| Directions |
Please keep to the lines below from the one with "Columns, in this" through the one with "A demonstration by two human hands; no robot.", and restate them word for word, ends included.

| Material provided |
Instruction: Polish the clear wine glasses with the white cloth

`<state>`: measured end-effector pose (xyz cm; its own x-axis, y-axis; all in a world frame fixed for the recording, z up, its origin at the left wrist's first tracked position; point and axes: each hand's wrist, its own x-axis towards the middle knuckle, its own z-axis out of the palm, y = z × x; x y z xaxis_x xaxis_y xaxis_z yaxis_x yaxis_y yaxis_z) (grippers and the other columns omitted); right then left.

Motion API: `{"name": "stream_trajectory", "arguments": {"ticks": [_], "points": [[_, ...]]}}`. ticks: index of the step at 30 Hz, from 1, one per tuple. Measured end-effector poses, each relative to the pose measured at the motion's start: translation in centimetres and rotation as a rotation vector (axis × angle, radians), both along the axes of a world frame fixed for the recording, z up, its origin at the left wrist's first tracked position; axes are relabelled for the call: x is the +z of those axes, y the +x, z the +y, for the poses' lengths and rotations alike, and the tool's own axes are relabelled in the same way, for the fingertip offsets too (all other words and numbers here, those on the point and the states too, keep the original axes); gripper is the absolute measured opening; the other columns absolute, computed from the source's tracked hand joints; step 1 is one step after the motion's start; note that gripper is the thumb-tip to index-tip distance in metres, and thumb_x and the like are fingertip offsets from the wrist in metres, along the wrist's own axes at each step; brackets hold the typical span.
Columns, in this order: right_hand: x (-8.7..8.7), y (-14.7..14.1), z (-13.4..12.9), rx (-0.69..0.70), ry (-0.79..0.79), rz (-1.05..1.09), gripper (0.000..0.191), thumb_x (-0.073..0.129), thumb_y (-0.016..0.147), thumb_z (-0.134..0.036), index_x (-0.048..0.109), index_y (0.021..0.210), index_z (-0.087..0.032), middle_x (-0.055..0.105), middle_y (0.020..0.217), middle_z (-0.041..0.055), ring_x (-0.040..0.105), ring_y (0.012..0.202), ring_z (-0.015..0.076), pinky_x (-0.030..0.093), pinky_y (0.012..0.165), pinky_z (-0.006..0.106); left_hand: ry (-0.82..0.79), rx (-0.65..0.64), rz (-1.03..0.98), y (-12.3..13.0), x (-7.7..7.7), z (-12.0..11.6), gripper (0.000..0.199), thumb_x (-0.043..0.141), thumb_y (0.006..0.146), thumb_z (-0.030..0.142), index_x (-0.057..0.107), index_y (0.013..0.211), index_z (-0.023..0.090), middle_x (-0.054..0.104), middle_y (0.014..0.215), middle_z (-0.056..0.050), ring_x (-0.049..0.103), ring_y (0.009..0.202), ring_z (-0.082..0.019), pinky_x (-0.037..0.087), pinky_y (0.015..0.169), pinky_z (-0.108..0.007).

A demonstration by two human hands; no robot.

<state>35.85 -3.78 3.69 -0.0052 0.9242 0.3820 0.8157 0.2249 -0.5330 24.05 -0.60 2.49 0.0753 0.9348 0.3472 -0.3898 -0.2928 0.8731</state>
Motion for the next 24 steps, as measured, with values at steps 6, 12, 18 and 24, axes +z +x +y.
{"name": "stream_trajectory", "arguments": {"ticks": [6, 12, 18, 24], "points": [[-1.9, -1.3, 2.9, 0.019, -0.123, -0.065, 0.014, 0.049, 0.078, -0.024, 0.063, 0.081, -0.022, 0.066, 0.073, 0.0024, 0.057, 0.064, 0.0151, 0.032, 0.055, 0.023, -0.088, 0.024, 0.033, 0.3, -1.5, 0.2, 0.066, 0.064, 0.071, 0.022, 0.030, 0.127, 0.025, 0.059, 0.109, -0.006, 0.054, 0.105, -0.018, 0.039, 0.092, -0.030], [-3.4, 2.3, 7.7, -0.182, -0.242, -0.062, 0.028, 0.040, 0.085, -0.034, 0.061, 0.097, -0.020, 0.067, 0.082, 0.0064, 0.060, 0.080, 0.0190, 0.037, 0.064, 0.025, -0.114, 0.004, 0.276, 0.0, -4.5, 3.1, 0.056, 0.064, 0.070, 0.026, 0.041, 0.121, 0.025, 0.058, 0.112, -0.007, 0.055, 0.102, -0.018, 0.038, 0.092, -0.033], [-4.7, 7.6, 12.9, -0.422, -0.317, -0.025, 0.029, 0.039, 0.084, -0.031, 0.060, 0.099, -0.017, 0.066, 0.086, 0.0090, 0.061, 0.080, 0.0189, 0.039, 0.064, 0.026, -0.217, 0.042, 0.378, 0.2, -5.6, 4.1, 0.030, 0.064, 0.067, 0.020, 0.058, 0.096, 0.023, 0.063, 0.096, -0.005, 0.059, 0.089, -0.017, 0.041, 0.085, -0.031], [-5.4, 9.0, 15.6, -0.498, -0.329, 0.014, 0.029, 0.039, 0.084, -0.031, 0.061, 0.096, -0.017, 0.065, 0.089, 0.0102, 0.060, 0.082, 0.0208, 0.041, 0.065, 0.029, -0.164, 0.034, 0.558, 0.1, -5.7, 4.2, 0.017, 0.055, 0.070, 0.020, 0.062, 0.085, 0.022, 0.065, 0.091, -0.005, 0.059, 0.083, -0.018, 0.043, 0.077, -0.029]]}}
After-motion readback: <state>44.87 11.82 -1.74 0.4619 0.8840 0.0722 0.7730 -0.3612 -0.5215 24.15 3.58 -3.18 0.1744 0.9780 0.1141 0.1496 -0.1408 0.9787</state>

| Exercise output |
Columns, in this order: right_hand: x (-8.7..8.7), y (-14.7..14.1), z (-13.4..12.9), rx (-0.69..0.70), ry (-0.79..0.79), rz (-1.05..1.09), gripper (0.000..0.191), thumb_x (-0.073..0.129), thumb_y (-0.016..0.147), thumb_z (-0.134..0.036), index_x (-0.048..0.109), index_y (0.021..0.210), index_z (-0.087..0.032), middle_x (-0.055..0.105), middle_y (0.020..0.217), middle_z (-0.041..0.055), ring_x (-0.040..0.105), ring_y (0.012..0.202), ring_z (-0.015..0.076), pinky_x (-0.030..0.093), pinky_y (0.012..0.165), pinky_z (-0.006..0.106); left_hand: ry (-0.82..0.79), rx (-0.65..0.64), rz (-1.03..0.98), y (-12.3..13.0), x (-7.7..7.7), z (-12.0..11.6), gripper (0.000..0.199), thumb_x (-0.043..0.141), thumb_y (0.006..0.146), thumb_z (-0.030..0.142), index_x (-0.057..0.107), index_y (0.013..0.211), index_z (-0.023..0.090), middle_x (-0.054..0.104), middle_y (0.014..0.215), middle_z (-0.056..0.050), ring_x (-0.049..0.103), ring_y (0.009..0.202), ring_z (-0.082..0.019), pinky_x (-0.037..0.087), pinky_y (0.015..0.169), pinky_z (-0.108..0.007).

A demonstration by two human hands; no robot.

That is the complete answer to the exercise.